# [About this task]
Filter the entries below, keeping only lines with "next".

::: Study material :::

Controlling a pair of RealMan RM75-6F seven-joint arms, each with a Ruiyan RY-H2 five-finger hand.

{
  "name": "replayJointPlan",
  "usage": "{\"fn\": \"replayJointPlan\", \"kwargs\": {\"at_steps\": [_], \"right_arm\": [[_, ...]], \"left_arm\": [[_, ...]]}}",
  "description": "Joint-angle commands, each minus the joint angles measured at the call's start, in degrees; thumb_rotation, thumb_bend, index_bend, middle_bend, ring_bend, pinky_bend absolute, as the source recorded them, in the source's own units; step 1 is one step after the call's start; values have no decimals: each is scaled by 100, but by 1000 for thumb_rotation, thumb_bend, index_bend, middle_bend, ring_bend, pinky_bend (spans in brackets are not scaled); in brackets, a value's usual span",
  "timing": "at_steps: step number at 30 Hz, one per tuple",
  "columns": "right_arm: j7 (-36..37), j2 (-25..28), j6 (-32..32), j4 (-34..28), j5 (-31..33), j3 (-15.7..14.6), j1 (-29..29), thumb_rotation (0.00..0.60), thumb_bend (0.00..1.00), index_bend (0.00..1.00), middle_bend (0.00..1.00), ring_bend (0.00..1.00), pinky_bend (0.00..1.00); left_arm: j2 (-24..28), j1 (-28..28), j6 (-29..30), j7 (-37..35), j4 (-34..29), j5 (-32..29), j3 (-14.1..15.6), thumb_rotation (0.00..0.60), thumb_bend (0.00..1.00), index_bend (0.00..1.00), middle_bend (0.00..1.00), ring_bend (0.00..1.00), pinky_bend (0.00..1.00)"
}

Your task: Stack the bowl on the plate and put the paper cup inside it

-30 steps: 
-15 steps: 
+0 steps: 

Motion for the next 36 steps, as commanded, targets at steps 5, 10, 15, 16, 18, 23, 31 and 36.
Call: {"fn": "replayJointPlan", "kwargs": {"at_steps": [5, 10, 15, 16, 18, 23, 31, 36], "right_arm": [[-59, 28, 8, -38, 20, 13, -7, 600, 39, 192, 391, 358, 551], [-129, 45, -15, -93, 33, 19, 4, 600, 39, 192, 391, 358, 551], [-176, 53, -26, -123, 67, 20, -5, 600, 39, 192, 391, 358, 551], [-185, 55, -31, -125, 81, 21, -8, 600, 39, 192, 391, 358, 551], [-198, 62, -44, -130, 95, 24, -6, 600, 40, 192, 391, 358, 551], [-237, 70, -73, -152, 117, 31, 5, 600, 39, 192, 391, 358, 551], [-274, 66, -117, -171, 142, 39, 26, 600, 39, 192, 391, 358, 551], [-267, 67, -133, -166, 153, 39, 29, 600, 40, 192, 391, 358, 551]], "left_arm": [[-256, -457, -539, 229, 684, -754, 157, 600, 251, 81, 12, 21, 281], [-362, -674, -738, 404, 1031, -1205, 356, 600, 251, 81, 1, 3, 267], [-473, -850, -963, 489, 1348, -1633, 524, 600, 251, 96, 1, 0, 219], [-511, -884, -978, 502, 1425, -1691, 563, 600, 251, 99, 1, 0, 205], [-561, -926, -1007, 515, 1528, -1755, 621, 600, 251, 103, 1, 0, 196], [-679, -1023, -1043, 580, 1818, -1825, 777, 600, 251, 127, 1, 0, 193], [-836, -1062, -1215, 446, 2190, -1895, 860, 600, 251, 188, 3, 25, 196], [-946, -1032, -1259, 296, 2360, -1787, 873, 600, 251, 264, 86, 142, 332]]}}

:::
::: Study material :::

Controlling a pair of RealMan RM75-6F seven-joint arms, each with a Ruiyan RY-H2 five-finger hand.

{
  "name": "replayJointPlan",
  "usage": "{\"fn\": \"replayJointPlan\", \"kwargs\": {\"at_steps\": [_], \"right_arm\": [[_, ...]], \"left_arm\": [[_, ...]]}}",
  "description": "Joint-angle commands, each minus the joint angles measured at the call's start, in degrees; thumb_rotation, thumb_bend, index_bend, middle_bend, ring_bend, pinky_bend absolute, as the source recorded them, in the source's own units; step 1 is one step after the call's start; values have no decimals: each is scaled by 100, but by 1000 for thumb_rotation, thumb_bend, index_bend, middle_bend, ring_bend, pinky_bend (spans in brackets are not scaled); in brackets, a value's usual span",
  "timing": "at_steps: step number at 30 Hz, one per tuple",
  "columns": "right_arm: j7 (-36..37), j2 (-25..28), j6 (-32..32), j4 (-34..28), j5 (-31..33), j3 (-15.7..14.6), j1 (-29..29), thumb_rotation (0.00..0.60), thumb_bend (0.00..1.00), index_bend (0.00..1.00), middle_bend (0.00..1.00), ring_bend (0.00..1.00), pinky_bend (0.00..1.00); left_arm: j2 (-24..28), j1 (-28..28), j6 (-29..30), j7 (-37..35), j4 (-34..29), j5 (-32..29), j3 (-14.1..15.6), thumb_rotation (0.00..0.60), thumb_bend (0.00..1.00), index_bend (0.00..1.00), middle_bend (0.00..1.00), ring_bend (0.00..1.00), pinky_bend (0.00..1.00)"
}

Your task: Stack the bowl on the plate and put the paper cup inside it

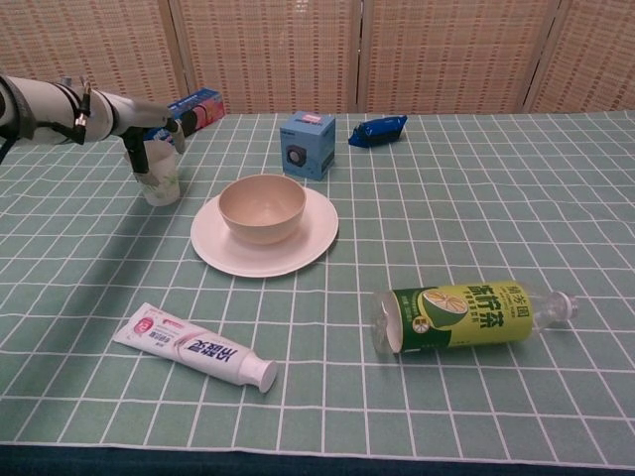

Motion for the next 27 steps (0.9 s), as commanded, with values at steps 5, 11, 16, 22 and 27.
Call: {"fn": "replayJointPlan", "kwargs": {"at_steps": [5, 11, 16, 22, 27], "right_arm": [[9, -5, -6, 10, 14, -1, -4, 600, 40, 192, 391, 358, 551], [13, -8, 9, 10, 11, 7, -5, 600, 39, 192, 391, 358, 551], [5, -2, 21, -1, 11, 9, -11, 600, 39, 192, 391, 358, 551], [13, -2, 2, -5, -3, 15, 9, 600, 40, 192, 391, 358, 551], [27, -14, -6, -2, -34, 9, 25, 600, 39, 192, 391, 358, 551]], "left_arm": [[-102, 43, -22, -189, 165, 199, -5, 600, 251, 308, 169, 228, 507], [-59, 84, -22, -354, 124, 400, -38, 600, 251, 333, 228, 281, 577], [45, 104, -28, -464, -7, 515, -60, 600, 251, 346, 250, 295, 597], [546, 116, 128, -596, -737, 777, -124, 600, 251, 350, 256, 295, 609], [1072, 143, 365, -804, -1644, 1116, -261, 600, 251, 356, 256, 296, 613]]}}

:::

# [Task solution]
Motion for the next 36 steps, as commanded, targets at steps 5, 10, 15, 16, 18, 23, 31 and 36.
Motion for the next 27 steps (0.9 s), as commanded, with values at steps 5, 11, 16, 22 and 27.

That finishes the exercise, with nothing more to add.